After a year-long campaign by labor and community groups on behalf of carwasheros in what is traditionally a progressive town, the City of Santa Monica will no longer contract with car-wash businesses that are not in compliance with federal and state employment laws.
In addition to strict implementation by the city’s Finance Department of existing policies that require those receiving City dollars to comply with laws, the Santa Monica City Attorney’s office will investigate practices at all four car washes located in Santa Monica as part of its Consumer Affairs operations.
Rather than employ public workers to wash city trucks, police cars and other vehicles, Santa Monica, like many other cities, contracts with local car washes to keep its vehicles clean. After California’s Attorney General reached a settlement with Bonus Car Wash in Santa Monica that resulted in the business agreeing to a contract with the United Steelworkers Union, organizers from Clergy and Laity United for Economic Justice (CLUE-LA) and the AFL-CIO’s Clean Car Wash Campaign found that city vehicles were being washed at businesses with poor and illegal working conditions.
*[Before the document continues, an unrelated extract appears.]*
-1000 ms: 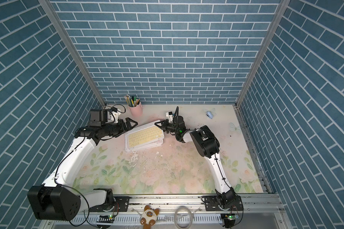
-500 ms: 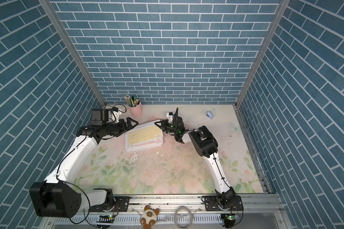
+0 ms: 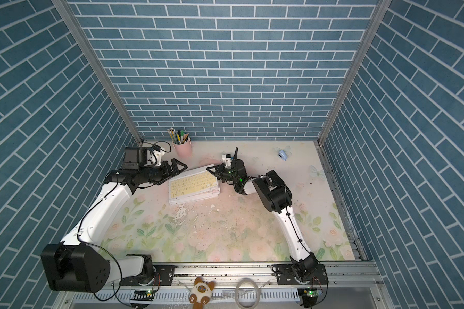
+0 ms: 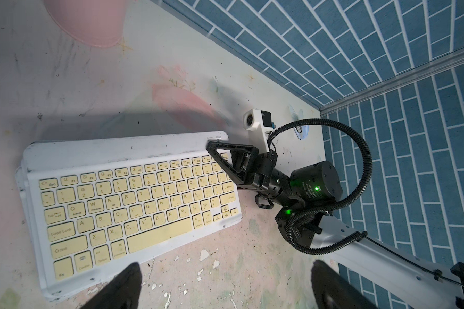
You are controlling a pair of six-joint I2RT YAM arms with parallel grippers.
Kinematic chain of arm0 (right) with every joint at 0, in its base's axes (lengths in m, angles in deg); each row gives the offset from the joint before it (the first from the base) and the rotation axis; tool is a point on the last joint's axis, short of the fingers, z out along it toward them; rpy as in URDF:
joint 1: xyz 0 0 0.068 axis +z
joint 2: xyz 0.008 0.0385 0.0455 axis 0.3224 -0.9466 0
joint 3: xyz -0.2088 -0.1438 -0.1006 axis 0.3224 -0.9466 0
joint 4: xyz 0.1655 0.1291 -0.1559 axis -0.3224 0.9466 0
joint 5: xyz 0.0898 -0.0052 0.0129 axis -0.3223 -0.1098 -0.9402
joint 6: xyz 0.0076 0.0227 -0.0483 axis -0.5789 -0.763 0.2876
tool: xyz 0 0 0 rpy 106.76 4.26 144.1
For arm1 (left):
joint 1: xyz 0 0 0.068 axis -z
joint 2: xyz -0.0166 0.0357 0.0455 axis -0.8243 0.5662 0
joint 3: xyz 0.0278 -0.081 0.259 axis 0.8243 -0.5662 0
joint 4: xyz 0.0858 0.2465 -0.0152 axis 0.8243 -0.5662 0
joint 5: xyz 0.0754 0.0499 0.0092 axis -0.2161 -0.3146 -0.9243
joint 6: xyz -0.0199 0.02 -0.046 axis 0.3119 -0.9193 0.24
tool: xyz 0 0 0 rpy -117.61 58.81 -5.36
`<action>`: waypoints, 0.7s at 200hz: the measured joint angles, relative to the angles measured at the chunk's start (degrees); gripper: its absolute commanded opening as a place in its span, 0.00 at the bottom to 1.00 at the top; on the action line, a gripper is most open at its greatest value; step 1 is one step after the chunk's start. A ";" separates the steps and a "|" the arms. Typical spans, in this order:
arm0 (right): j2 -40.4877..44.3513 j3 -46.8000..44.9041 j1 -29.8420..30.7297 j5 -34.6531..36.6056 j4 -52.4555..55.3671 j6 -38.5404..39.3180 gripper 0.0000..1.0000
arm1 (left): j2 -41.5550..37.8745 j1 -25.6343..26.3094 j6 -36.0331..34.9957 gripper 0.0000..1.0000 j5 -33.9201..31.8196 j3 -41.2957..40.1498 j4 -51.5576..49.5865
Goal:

The Mexican American Legal Defense and Education Fund (MALDEF) filed a lawsuit in May charging one of these businesses, Santa Monica Car Wash, located on Pico Boulevard, with a number of illegal activities. Three city council members responded by proposing an examination of city policies relating to the businesses with which it contracts.
Carwasheros report that they are regularly subjected to a number of illegal working conditions and practices at car-wash businesses throughout the Los Angeles area. Common violations of state and federal law include requiring workers to be at work at a certain hour, but not allowing them to “clock in” until there is work for them; expecting workers to work for tips, not wages; refusing to give them water to drink during hot summer work days; paychecks that bounce; and not paying overtime according to legal requirements. Employees also say they are not given safety equipment when they are working with toxic chemicals and that they lack safety training.
Local faith leaders held a ceremony at Santa Monica Car Wash on Sunday, June 10, to support the carwasheros and draw attention to the MALDEF lawsuit. The interfaith gathering included prayers, reflections and a water ritual to “wash away injustice” at the car wash that is currently at the center of enforcement activities in the area. The action was co-sponsored by the Santa Monica Synagogue, St. Paul’s Lutheran Church and the Unitarian Universalist Community Church of Santa Monica.
A community campaign organized by CLUE-LA is encouraging local residents to support Bonus Car Wash at 2800 Lincoln Boulevard in Santa Monica, which is the first union car wash in the United States.